BYOVD (Bring Your Own Vulnerable Driver) ainda são muito populares entre os atores de ameaças como assassinos de EDR.
Uma das razões é que isto levanta a possibilidade de um ataque ao nível do kernel, o que dá aos cibercriminosos uma ampla gama de opções – desde ocultar malware até espionar credenciais de login e tentar desativar soluções EDR. Os especialistas em segurança da Sophos, Andreas Klopsch e Matt Wixey, examinaram de perto o que tem acontecido com as ferramentas Terminator nos últimos seis meses e resumiram-no no relatório “Estará de volta: Atacantes ainda abusam da ferramenta Terminator e variantes”.
Contrabando de motoristas
BYOVD é uma classe de ataque em que os agentes de ameaças injetam drivers conhecidos, porém vulneráveis, em um computador comprometido para obter privilégios no nível do kernel. Os cibercriminosos têm facilidade em escolher drivers vulneráveis: por exemplo, o repositório de código aberto loldrivers.io lista 364 entradas para drivers vulneráveis, incluindo as assinaturas e hashes correspondentes. Esta identificação conveniente de drivers adequados é uma das razões pelas quais os ataques BYOVD agora não são reservados apenas para agentes de ameaças altamente profissionais, mas também podem ser realizados por invasores de ransomware menos sofisticados.

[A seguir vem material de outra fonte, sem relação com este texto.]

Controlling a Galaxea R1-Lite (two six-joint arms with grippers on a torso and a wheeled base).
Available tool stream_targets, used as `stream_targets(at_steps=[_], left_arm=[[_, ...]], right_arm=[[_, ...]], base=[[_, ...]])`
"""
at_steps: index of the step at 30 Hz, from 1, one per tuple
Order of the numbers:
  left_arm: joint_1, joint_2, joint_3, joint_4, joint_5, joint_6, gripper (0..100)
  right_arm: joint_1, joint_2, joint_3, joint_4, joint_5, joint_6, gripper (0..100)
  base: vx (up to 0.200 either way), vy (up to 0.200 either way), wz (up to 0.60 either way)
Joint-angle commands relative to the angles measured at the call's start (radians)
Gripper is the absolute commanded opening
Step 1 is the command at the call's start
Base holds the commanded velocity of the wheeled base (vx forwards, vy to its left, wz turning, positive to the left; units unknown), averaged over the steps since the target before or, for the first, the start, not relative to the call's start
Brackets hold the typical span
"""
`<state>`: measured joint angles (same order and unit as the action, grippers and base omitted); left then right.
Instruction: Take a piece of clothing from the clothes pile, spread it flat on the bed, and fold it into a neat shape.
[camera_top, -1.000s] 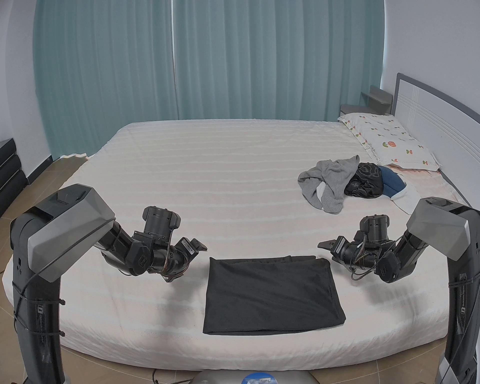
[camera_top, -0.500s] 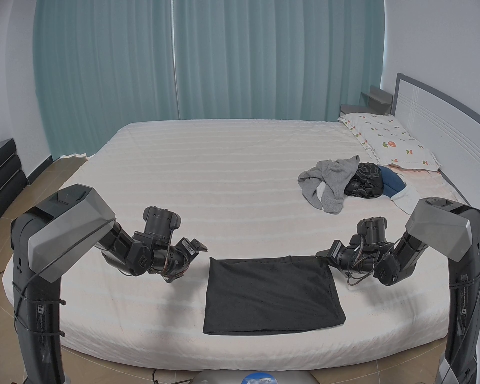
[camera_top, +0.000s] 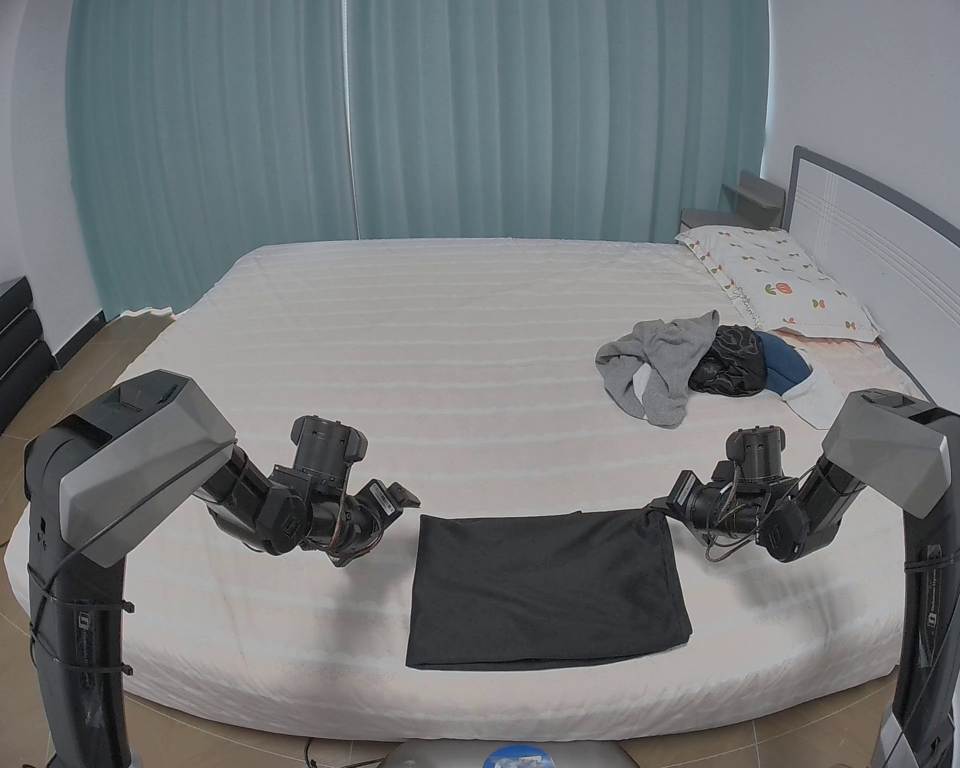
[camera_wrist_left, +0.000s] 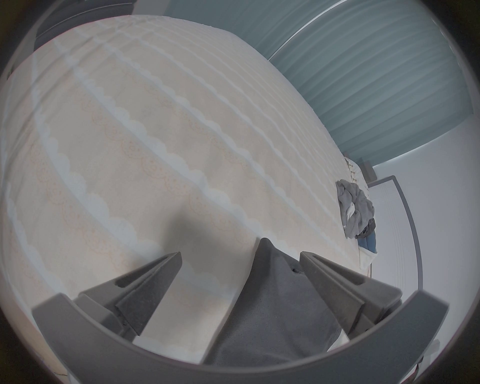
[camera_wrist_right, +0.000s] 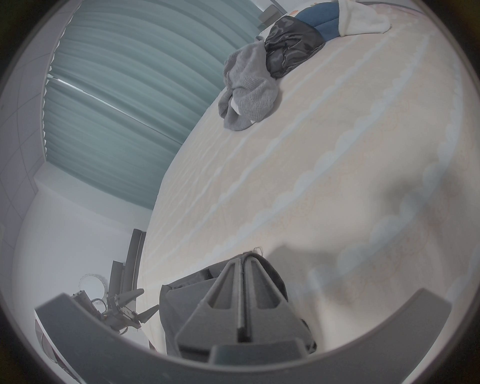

Outra possível razão para a popularidade contínua do BYOVD entre os cibercriminosos menos proficientes tecnicamente é o fato de que eles podem comprar os kits e ferramentas de que precisam quase prontos para uso em fóruns criminais. Uma dessas ferramentas atraiu atenção especial em maio de 2023, quando o conhecido agente de ameaças “spyboy” ofereceu uma ferramenta chamada Terminator no fórum de ransomware em russo RAMP. A ferramenta deve custar entre US$ 300 e US$ 3.000 e deve ser capaz de desabilitar 24 produtos de segurança.
É assim que as empresas podem se proteger
Muitos dos provedores de segurança na lista do spyboy, incluindo a Sophos, agiram rapidamente para investigar variantes de drivers e desenvolver medidas de proteção. A Sophos recomenda quatro etapas para se proteger contra ataques BYOVD:
- considerarSe o produto de segurança de endpoint implementou proteção contra adulteração.
- Implementação higiene rigorosa nas funções de segurança do Windows, já que os ataques BYOVD geralmente são habilitados por meio de escalonamento de privilégios e desvio de UAC.
- Todos os sistemas operacionais e aplicativos sempre atualizados e remoção de softwares mais antigos.
- Gravação driver vulnerável no programa de gerenciamento de vulnerabilidades. Os atores da ameaça podem tentar explorar drivers legítimos vulneráveis já presentes em um sistema comprometido.
Sobre a Sophos A Sophos tem a confiança de mais de 100 milhões de usuários em 150 países. Oferecemos a melhor proteção contra ameaças complexas de TI e perda de dados. Nossas soluções de segurança abrangentes são fáceis de implantar, usar e gerenciar. Eles oferecem o menor custo total de propriedade do setor. A Sophos oferece soluções de criptografia premiadas, soluções de segurança para endpoints, redes, dispositivos móveis, e-mail e web. Também há suporte da SophosLabs, nossa rede global de centros de análise proprietários. A sede da Sophos fica em Boston, EUA e Oxford, Reino Unido.